When we went out to raise money this time, we wanted more than just capital, which is why Nexon ended up being the perfect partner for us. We weren’t actively talking to the traditional investors. That said, a lot of the third parties we talked to – in a publisher role – are talking to those. What we’re hearing is that there is no money to be found.
It’s an interesting time. The fundamental growth of the game business, according to all the health metrics – the number of people buying tablets and using smartphones, the people engaged and playing on Facebook – are all growing past all-time highs. You can’t find a fundamental data point that doesn’t show you the game business is going to the moon. Arguably it’s the fastest-growing and highest head room business in the world right now. Maybe the data guys could give us a run for the money. But there doesn’t seem to be a lot of venture capital being invested.

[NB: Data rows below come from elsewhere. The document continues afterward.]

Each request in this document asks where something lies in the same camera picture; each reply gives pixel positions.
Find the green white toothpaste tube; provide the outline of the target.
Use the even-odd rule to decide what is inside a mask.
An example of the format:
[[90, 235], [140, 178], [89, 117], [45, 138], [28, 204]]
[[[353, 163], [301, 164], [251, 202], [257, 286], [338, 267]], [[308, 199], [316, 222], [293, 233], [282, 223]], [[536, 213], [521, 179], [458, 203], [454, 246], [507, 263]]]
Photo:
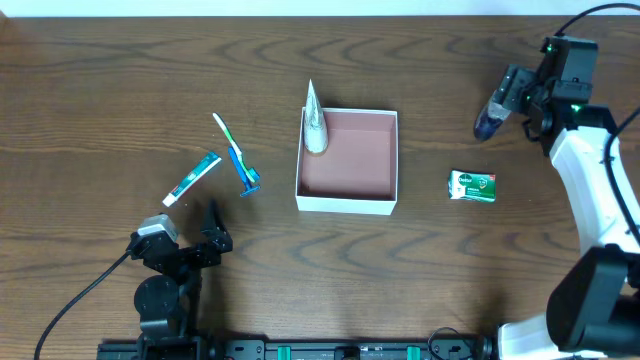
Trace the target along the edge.
[[214, 152], [208, 152], [199, 163], [162, 200], [165, 207], [171, 207], [190, 190], [204, 175], [216, 167], [222, 159]]

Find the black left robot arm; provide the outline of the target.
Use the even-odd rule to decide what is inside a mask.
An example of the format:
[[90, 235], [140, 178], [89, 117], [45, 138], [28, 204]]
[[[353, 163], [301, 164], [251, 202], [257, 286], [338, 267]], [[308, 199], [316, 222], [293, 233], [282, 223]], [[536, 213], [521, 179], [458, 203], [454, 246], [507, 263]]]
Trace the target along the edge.
[[143, 281], [134, 295], [145, 337], [165, 339], [197, 332], [201, 270], [219, 265], [221, 255], [233, 249], [215, 201], [204, 213], [200, 233], [204, 242], [181, 247], [177, 227], [168, 215], [159, 214], [145, 219], [131, 234], [127, 253], [157, 272]]

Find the blue disposable razor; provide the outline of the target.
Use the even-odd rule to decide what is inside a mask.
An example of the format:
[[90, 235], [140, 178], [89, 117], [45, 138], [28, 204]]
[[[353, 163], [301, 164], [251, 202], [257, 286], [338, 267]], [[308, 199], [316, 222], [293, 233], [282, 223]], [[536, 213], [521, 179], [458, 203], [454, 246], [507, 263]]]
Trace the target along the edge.
[[254, 184], [251, 182], [251, 180], [249, 179], [249, 177], [247, 176], [246, 172], [243, 170], [241, 163], [239, 161], [238, 156], [236, 155], [234, 149], [232, 147], [228, 148], [228, 153], [229, 156], [232, 160], [232, 163], [236, 169], [236, 172], [238, 173], [245, 190], [240, 194], [241, 197], [247, 197], [249, 195], [251, 195], [252, 193], [257, 192], [260, 189], [260, 186], [258, 184]]

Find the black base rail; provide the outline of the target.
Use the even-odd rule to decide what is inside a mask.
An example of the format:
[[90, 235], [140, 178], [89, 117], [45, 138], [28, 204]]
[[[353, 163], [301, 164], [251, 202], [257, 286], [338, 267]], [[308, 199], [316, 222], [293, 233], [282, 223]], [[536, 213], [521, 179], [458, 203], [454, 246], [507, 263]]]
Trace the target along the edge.
[[106, 340], [97, 360], [495, 360], [495, 340], [481, 335], [438, 331], [418, 341], [269, 341], [176, 337]]

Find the white box with pink interior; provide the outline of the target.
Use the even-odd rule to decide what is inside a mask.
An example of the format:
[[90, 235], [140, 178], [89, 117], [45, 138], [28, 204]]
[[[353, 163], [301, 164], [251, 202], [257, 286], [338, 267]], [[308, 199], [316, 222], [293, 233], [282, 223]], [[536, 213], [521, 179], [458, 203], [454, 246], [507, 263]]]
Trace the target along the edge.
[[328, 147], [314, 155], [299, 135], [295, 201], [300, 211], [392, 214], [398, 201], [398, 113], [326, 108]]

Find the clear bottle with blue liquid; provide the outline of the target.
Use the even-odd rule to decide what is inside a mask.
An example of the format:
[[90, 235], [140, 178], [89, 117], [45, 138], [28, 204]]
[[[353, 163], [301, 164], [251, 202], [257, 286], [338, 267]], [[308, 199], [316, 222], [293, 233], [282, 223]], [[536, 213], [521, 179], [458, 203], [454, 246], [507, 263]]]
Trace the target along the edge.
[[501, 92], [499, 90], [494, 91], [479, 112], [473, 129], [477, 140], [483, 142], [490, 139], [511, 115], [511, 111], [499, 102], [500, 99]]

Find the green soap bar package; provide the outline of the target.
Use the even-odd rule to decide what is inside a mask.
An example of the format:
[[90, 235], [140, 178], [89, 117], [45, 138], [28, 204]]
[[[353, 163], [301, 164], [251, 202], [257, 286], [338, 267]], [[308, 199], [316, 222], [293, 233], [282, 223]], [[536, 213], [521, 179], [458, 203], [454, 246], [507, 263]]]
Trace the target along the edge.
[[452, 170], [448, 178], [451, 200], [493, 203], [496, 200], [496, 176]]

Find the white patterned cream tube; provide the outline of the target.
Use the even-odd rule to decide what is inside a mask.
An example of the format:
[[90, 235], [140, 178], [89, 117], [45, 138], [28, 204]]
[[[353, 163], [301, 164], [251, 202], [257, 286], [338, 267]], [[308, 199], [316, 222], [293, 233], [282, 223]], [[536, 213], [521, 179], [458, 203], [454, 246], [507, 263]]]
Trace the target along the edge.
[[322, 154], [328, 147], [328, 130], [323, 109], [312, 80], [309, 80], [303, 121], [304, 145], [311, 154]]

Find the green white toothbrush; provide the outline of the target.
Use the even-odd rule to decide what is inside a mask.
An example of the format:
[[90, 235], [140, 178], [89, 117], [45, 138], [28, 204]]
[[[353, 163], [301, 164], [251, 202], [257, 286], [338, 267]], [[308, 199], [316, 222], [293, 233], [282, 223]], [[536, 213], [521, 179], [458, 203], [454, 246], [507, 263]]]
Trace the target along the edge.
[[248, 168], [246, 166], [246, 164], [244, 163], [244, 158], [243, 158], [243, 152], [241, 150], [241, 148], [239, 147], [239, 145], [237, 144], [237, 142], [235, 141], [235, 139], [233, 138], [230, 130], [228, 129], [226, 123], [224, 122], [224, 120], [222, 119], [222, 117], [218, 114], [218, 113], [213, 113], [212, 114], [214, 120], [216, 121], [216, 123], [219, 125], [219, 127], [221, 128], [221, 130], [223, 131], [224, 135], [226, 136], [227, 140], [230, 142], [230, 145], [233, 149], [234, 154], [236, 155], [240, 167], [242, 168], [243, 172], [245, 173], [245, 175], [247, 176], [247, 178], [249, 179], [249, 181], [251, 183], [257, 183], [260, 179], [259, 174], [257, 173], [257, 171], [254, 168]]

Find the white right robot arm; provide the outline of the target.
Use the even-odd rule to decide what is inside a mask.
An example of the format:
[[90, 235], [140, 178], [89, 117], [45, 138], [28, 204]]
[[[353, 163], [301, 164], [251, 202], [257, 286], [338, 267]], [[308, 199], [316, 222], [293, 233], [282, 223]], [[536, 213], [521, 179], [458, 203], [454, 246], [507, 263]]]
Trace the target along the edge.
[[526, 116], [525, 135], [541, 145], [565, 187], [581, 256], [549, 296], [543, 314], [502, 325], [500, 359], [592, 359], [639, 353], [639, 203], [619, 155], [608, 107], [592, 105], [598, 46], [586, 39], [546, 38], [535, 70], [507, 68], [488, 103], [487, 138], [500, 122]]

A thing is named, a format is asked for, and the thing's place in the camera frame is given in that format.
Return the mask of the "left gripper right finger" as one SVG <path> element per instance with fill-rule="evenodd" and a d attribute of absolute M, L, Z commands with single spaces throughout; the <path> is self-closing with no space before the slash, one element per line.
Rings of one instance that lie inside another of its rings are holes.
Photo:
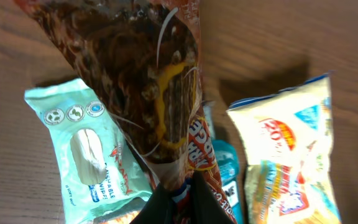
<path fill-rule="evenodd" d="M 200 171 L 193 173 L 191 189 L 191 223 L 233 224 L 233 221 L 219 206 L 209 185 Z"/>

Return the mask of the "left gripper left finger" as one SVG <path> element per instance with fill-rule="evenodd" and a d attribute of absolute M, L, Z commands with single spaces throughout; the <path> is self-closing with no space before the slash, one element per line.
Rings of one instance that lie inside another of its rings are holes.
<path fill-rule="evenodd" d="M 169 191 L 159 184 L 131 224 L 174 224 L 174 209 Z"/>

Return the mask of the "small orange packet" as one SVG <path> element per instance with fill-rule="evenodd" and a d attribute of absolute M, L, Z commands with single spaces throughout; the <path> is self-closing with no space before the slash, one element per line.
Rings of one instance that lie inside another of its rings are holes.
<path fill-rule="evenodd" d="M 124 212 L 123 214 L 108 214 L 106 217 L 98 217 L 93 220 L 93 224 L 130 224 L 140 213 L 139 210 Z"/>

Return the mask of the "teal Listerine mouthwash bottle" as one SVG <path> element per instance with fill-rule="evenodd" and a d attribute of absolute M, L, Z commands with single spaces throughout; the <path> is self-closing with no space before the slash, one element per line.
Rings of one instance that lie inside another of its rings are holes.
<path fill-rule="evenodd" d="M 216 138 L 214 124 L 212 119 L 212 101 L 203 102 L 203 110 L 208 123 L 212 145 L 216 154 L 219 166 L 219 173 L 222 179 L 222 189 L 225 193 L 227 201 L 231 206 L 232 213 L 237 223 L 243 223 L 243 214 L 241 209 L 239 189 L 237 183 L 237 175 L 239 174 L 239 161 L 236 150 L 226 141 Z"/>

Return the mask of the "mint green wipes pack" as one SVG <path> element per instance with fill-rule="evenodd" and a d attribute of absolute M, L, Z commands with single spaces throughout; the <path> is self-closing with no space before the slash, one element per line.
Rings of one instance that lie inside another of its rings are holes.
<path fill-rule="evenodd" d="M 90 87 L 78 78 L 27 90 L 24 99 L 50 132 L 66 223 L 141 211 L 152 189 Z"/>

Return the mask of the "yellow snack bag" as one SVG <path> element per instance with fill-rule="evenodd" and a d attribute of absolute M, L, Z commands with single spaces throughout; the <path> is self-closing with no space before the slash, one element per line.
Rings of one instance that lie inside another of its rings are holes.
<path fill-rule="evenodd" d="M 340 223 L 329 176 L 333 149 L 328 74 L 233 102 L 227 114 L 247 159 L 250 223 Z"/>

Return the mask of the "red brown snack wrapper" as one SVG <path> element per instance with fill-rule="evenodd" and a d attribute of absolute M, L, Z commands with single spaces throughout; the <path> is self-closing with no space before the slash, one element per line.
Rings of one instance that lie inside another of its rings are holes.
<path fill-rule="evenodd" d="M 234 223 L 202 107 L 199 2 L 16 3 L 96 93 L 169 191 L 174 223 L 191 223 L 195 171 Z"/>

I think two things explain that. One is that the only real public company in the west is Zynga. Whether they have anything to do with making triple-A quality immersive games — which they don’t, they’re in a totally different business with a different audience – is lost on most investors. Second, traditionally venture guys have shied away from any kind of content-led businesses. They appreciated the early days of free-to-play, where it was about user acquisition, leverage of an ecosystem, terms of service for free virality, data analytics, and aggressive monetization. They understand all those things, because they all apply to a lot of other businesses outside of games. But when it comes down to, “Hey, I have a great entertainment experience for people,” they don’t trust themselves. The vast majority of them have backed up.
You do see a few examples, like Mitch Lasky at Benchmark or Rick Thompson, who was one of my co-founders. They’re still out there looking for great deals. But they’re in the minority. It’s going to create an opportunity for some of the larger Asian guys – Nexon, Tencent, others. If they wanted to take advantage of it, the EAs and Activisions of the world could put capital to work in a way that could be very strategically meaningful to them.
GamesBeat: Is this something that some [initial public offerings] in the game business could help with?
Richardson: What we really need is, whoever is going public next should be a consistent, stable business that’s built on a backbone of delivering high quality games. They shouldn’t be a single-hit-driven company or the most aggressive guys at a particular moment. That won’t help us. If more of those companies try to go public and then their hit game is gone, or the dynamics that made them successful is no longer relevant, and they don’t sustain, we’ll continue to have this problem.
GamesBeat: One of your games is a shooter. In free-to-play mobile games, is it hard to monetize a shooter?
Richardson: If you look at KingsRoad, the action-RPG we have, there are a lot of similarities to Dungeon Fighter Online, which has been one of their most successful franchises. And in the shooter category, whether it’s Counter-Strike or Combat Arms or a couple of others, [Nexon] had a ton of experience with the kind of games we’re making. That made us feel further validated by the fact that [Nexon] wanted to put money into us. They saw and played our games and said, “These are winners.”
Specific to your question, we think there’s a lot of value there. With a first-person shooter, it’s a skill-based game, and it’s PvP-based. A lot of the techniques you see in free-to-play games that are more PvE-based, or in games where you don’t mind if a player can pay to win, don’t apply at all. The experience they have – mostly around what not to do – is going to be important to us.
That’s not to say that they haven’t had a lot of success, because they have. It’s that the scar tissue of things we might try, that they have tried, is invaluable. It shortens that iteration cycle. Not everything we’ve done, whether it’s in KingsRoad or Ballistic, has worked. You like to feel as if the signal to noise ratio on the things you try is high.